圖1 HIF-1α、HIF-2α和GAPDH基因在黃牛和牦牛擴增產物

2.3 RT-qPCR檢測目的基因和內參基因的擴增效率

以制備好的標準品作為模板，RT-qPCR自動生成HIF-1α、HIF-2α和GAPDH基因的標準曲線和熔解曲線。由標準曲線可知R2值（相關系數）均大于或等于0.998，計算擴增效率［12］分別為2.02、1.98和1.98，滿足實驗要求；優化RT-qPCR后，各基因溶解曲線形成單峰（圖2），表明符合RT-qPCR要求。可以用于實驗后續工作。

2.4 目的基因組織表達量分析

RT-qPCR檢測結果表明HIF-1αmRNA、HIF-2αmRNA在牦牛生殖軸均有表達，但在各個組織中存在較大差異。HIF-1αmRNA在牦牛輸卵管表達量最高，在下丘腦、腦垂體、卵巢和子宮相對表達量較低。HIF-1αmRNA在牦牛腦垂體、輸卵管表達量均極顯著高于黃牛（P＜0.01），而兩物種在下丘腦、子宮和卵巢的表達差異均不顯著（圖3）。HIF-2αmRNA在牦牛腦垂體表達量最高。HIF-2αmRNA在牦牛腦垂體表達量極顯著高于黃牛（P＜0.01），在輸卵管表達量顯著高于黃牛（P＜0.05），而兩物種在下丘腦、卵巢和子宮的表達差異均不顯著（圖4）。

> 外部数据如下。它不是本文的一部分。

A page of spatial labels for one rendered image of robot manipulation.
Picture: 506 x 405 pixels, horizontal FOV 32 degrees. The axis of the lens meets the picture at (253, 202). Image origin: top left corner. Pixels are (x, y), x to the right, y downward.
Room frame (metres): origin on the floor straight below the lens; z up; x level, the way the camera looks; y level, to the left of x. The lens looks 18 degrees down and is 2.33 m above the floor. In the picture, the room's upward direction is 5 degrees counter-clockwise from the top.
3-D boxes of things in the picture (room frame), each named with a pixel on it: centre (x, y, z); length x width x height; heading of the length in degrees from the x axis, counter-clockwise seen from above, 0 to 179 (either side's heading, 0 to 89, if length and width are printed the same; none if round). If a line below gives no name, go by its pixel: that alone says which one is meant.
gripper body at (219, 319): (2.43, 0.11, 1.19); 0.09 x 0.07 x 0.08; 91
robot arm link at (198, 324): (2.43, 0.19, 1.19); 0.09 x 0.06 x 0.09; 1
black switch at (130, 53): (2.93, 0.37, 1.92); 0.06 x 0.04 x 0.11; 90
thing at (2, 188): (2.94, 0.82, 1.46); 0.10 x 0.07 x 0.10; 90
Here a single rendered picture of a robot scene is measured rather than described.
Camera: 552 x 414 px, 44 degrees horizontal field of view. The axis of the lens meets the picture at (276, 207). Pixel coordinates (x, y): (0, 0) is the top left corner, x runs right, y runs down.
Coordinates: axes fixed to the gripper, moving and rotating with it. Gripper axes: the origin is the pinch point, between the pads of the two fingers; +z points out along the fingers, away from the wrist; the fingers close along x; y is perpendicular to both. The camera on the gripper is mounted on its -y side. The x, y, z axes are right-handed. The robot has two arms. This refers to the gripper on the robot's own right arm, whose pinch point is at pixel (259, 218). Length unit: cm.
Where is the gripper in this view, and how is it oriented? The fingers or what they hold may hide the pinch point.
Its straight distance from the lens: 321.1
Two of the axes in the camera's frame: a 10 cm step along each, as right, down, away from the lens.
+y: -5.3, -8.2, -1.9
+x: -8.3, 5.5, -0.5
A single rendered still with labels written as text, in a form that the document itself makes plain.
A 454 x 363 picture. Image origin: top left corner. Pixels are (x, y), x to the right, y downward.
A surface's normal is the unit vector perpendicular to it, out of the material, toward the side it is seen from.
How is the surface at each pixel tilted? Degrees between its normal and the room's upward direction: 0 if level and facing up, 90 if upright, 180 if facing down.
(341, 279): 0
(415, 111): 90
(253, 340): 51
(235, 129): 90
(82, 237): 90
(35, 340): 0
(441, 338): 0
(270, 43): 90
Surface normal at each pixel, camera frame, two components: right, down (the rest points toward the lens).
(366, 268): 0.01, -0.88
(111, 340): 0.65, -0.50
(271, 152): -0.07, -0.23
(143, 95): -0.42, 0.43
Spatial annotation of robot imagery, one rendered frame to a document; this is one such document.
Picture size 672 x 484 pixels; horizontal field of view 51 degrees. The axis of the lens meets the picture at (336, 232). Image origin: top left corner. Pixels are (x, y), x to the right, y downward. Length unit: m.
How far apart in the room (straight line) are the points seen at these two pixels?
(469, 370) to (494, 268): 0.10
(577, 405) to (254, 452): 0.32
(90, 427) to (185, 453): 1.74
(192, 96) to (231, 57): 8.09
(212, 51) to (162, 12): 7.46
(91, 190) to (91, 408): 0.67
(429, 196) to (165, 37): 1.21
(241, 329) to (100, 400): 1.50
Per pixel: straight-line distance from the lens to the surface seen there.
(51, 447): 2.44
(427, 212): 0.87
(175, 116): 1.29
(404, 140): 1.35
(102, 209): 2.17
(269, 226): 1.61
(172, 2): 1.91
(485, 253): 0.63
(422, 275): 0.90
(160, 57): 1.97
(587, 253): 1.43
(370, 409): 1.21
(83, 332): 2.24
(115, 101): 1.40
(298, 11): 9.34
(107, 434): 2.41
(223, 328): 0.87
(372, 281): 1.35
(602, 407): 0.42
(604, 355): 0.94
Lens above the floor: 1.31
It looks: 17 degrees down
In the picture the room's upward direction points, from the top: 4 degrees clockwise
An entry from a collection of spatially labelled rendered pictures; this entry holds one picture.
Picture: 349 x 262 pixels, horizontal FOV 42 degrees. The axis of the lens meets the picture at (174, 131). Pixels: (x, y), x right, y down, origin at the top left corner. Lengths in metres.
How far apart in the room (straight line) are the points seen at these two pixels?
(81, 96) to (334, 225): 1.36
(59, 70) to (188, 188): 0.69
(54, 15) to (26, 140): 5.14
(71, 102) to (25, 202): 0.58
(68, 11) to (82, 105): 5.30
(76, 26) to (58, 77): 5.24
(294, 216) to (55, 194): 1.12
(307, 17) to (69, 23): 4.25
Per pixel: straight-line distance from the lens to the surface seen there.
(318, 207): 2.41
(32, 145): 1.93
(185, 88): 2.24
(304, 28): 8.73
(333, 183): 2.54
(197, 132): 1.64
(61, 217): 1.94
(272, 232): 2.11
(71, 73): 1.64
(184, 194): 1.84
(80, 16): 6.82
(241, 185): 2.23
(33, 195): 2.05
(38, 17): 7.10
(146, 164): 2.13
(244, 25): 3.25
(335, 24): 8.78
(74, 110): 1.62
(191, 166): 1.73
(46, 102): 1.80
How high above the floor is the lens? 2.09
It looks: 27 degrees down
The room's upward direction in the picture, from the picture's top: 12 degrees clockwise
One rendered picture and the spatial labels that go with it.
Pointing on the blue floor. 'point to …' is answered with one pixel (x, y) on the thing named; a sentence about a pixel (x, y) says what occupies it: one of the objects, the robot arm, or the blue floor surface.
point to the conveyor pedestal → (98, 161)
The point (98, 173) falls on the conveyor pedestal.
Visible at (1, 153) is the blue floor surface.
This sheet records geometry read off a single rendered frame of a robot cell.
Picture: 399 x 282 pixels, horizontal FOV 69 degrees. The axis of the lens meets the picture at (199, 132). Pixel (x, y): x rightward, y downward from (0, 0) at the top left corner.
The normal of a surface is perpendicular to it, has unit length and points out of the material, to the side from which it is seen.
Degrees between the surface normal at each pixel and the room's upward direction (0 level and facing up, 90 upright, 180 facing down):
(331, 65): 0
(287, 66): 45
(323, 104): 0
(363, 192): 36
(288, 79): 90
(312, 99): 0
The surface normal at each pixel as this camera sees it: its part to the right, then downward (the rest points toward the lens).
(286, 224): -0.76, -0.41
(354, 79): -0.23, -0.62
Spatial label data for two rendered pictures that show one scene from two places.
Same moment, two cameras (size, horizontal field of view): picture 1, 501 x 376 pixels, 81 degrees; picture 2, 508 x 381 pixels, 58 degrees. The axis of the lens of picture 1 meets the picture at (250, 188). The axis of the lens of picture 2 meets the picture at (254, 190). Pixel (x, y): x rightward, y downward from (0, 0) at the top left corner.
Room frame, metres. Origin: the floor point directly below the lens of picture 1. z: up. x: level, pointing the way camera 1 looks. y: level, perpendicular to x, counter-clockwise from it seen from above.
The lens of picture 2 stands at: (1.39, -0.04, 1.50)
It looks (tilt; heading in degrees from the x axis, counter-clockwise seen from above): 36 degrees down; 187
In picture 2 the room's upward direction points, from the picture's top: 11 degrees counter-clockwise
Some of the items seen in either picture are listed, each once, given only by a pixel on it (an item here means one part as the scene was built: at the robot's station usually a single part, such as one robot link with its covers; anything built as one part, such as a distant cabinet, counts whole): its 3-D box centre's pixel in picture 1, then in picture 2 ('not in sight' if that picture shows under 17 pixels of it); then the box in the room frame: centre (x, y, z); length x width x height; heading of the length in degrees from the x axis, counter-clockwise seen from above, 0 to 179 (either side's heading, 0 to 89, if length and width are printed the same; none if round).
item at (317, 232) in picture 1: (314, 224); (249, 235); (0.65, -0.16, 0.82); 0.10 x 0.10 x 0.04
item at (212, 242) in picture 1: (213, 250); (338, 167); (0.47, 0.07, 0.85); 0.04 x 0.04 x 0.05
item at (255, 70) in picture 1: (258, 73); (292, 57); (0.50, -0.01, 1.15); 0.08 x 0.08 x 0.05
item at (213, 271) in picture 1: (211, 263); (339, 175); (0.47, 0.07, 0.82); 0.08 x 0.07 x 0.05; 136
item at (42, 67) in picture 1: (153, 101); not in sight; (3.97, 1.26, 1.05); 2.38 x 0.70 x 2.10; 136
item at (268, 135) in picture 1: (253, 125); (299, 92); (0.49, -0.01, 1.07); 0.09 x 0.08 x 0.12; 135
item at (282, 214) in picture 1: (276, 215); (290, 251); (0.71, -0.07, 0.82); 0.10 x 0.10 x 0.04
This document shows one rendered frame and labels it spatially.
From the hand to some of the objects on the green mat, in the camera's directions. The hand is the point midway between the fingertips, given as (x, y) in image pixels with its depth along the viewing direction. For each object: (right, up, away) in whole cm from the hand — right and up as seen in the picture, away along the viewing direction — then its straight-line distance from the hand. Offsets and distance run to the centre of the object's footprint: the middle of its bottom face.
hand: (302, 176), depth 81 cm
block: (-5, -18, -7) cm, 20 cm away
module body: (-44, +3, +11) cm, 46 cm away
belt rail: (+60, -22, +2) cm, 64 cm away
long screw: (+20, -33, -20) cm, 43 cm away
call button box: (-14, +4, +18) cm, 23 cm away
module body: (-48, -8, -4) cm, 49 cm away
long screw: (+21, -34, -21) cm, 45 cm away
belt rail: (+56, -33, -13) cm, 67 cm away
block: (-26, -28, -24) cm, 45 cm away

圖2 HIF-1α、HIF-2α和GAPDH溶解曲線

圖3 HIF-1α mRNA在黃牛和牦牛不同組織的表達量

圖4 HIF-2α mRNA在黃牛和牦牛組織表達譜

3 討論

HIF是誘導低氧基因和修復細胞氧內環境的核心調節因子，通過增強轉錄水平參與缺氧反應基因的調控，從而使機體對低氧刺激產生復雜反應。HIF-1α 主要作為應激性低氧調控因子來調節細胞活動，HIF-2α主要負責細胞的長期性低氧適應［13］。HIF能夠提高滋養細胞的耐氧能力，而滋養細胞利于侵襲子宮蛻膜［14］。HIF-1α與胎盤轉錄因子相關，胚胎在子宮內膜處于生理性缺氧狀態時，HIF對于胚胎發育期間的造血前體細胞增殖和存活，低氧條件下對滋養細胞增殖及其在子宮著床有重要的調控作用［15］。然而，有研究表明在極度缺氧的狀況下，HIF-1α等分子的作用不足以緩沖低氧的損害，使滋養細胞出現嚴重缺氧、微管骨架結構改變和侵襲能力明顯下降，使侵襲子宮蛻膜層過淺，對滋養層細胞有明顯的抑制作用［16］。在高海拔低氧條件下，高原綿羊黃體中HIF-1α和VEGF基因的表達量顯著升高，增加黃體血管分布，提高黃體功能，從而提高對低氧條件的適應能力［17］。對牛的初始黃體和黃體顆粒細胞的研究證明，HIF通過PKA信號途徑調節黃體細胞的增殖和固醇類激素的生成［18］，以提高對高原低氧的適應能力。但有研究表明長時間生活在高海拔低氧的動的繁殖能力都降低［7，17，19］。雌性動物生殖活動受到下丘腦-垂體-卵巢軸（Hypothalamus-pituitary-ovaries，HPO）調控，輸卵管是受精和早期卵裂的場所，而子宮是胚胎和胎兒發育的場所，因此，本研究采用RT-qPCR法檢測了HIF-1αmRNA和HIF-2αmRNA在高海拔低氧環境條件下生存的牦牛與低海拔條件下生存的黃牛的HPO、輸卵管和子宮組織的表達量差異，對揭示母牦牛生殖機能對高原低氧環境適應的分子調控機制具有重要意義。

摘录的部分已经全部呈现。